How many lines in the records below hold the word "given"? Answer with the number alone.

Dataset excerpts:
######
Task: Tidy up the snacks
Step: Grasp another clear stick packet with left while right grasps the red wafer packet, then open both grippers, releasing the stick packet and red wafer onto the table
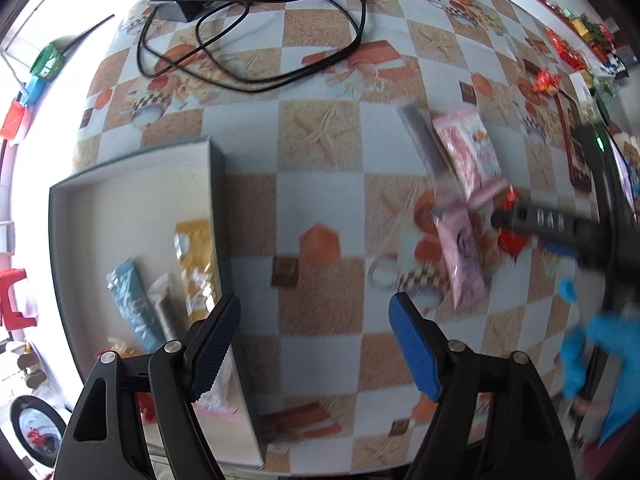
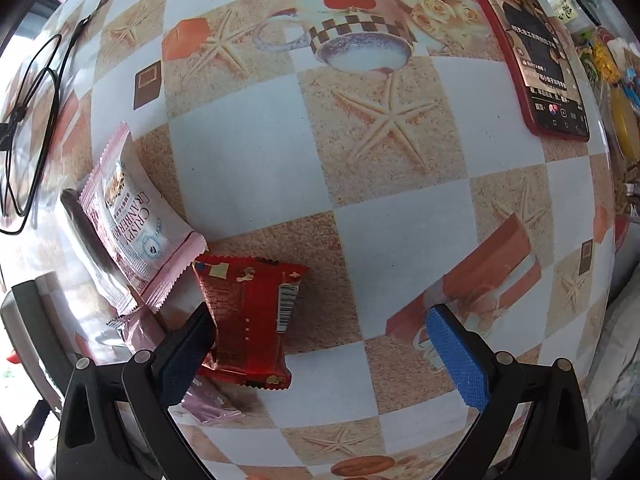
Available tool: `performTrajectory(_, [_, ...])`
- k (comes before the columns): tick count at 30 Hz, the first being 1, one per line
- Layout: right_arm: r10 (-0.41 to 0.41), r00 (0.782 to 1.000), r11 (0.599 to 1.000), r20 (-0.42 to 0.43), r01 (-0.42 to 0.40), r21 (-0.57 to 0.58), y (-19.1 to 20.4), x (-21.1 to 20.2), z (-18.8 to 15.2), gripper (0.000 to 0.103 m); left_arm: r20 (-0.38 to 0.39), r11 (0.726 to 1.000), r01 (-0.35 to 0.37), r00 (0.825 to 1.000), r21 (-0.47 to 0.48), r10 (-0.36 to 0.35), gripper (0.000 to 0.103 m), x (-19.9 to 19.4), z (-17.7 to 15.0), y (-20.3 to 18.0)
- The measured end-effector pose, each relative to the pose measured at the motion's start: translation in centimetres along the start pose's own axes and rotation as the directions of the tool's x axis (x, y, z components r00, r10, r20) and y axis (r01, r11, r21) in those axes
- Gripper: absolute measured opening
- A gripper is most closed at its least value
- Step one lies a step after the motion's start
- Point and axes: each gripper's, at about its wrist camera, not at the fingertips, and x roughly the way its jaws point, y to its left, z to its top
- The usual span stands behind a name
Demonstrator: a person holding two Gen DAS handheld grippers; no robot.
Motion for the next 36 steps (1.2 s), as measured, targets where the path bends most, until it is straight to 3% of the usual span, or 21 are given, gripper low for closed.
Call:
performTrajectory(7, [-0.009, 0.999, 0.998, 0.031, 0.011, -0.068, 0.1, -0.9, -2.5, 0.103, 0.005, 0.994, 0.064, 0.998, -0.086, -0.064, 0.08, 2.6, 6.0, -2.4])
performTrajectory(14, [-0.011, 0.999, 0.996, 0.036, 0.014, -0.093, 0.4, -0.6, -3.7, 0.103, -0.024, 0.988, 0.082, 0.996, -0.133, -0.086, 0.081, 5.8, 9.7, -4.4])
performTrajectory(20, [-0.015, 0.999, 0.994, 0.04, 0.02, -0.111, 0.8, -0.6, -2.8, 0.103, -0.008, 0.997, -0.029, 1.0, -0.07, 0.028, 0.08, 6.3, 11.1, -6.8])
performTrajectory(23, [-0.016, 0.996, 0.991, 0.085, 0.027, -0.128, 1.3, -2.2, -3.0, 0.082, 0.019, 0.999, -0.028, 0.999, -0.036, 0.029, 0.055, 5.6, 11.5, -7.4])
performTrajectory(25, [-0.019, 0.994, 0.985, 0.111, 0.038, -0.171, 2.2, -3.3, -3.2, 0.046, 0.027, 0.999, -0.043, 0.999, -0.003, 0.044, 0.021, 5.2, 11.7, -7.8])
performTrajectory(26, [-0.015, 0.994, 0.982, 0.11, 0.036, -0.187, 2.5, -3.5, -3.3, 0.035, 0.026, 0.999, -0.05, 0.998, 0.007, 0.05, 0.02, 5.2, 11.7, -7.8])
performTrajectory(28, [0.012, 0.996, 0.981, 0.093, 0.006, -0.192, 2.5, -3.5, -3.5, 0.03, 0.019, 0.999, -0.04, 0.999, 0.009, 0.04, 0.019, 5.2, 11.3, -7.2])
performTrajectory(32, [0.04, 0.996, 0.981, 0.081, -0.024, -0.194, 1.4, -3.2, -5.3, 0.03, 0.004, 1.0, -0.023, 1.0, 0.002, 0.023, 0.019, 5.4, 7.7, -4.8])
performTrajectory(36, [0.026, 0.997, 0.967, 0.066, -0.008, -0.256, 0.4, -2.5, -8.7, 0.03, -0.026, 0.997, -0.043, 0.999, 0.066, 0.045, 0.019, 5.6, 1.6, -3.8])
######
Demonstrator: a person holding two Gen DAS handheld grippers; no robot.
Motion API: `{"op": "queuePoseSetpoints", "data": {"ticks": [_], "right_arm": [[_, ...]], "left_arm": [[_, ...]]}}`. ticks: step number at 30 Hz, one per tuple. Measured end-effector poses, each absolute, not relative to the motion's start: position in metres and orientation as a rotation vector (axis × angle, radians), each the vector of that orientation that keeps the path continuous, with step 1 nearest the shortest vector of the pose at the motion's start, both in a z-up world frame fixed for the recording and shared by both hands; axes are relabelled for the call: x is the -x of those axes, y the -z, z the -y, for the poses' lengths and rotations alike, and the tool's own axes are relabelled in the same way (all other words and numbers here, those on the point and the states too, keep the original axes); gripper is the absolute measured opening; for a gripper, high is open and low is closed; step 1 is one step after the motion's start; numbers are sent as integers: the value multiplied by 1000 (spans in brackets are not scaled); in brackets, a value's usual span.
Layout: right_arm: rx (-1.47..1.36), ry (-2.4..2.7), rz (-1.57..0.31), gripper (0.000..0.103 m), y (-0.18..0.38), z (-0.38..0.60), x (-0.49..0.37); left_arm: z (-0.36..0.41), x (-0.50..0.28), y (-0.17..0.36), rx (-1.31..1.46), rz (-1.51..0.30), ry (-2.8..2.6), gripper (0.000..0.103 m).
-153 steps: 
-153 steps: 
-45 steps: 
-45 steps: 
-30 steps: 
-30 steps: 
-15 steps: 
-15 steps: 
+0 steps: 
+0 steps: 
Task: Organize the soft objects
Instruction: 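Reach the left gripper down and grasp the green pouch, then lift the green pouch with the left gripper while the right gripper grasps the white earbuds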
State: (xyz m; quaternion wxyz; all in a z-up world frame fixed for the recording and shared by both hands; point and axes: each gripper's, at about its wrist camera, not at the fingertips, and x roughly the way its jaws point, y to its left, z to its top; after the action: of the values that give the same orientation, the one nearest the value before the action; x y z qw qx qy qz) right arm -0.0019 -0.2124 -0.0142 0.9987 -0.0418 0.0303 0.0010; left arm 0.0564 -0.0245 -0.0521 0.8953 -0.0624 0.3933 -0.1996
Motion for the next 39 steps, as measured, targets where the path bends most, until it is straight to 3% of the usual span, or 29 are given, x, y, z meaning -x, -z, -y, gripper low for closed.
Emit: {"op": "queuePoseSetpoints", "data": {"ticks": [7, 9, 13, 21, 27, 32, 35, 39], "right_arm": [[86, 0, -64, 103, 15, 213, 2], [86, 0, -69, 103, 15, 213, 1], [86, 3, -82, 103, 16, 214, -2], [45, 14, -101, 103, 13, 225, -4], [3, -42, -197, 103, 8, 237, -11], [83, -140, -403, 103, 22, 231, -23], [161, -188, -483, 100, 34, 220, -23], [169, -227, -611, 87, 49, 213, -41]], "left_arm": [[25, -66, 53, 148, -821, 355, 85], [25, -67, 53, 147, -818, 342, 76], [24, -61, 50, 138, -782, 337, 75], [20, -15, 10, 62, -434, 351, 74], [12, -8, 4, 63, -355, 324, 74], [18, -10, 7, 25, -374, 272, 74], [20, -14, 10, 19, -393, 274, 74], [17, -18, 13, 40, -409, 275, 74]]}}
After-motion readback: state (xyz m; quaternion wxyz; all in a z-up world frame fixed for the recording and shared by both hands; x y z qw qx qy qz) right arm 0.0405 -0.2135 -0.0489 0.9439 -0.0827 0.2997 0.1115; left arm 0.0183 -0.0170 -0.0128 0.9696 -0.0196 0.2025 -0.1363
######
#### Result for this exercise:
2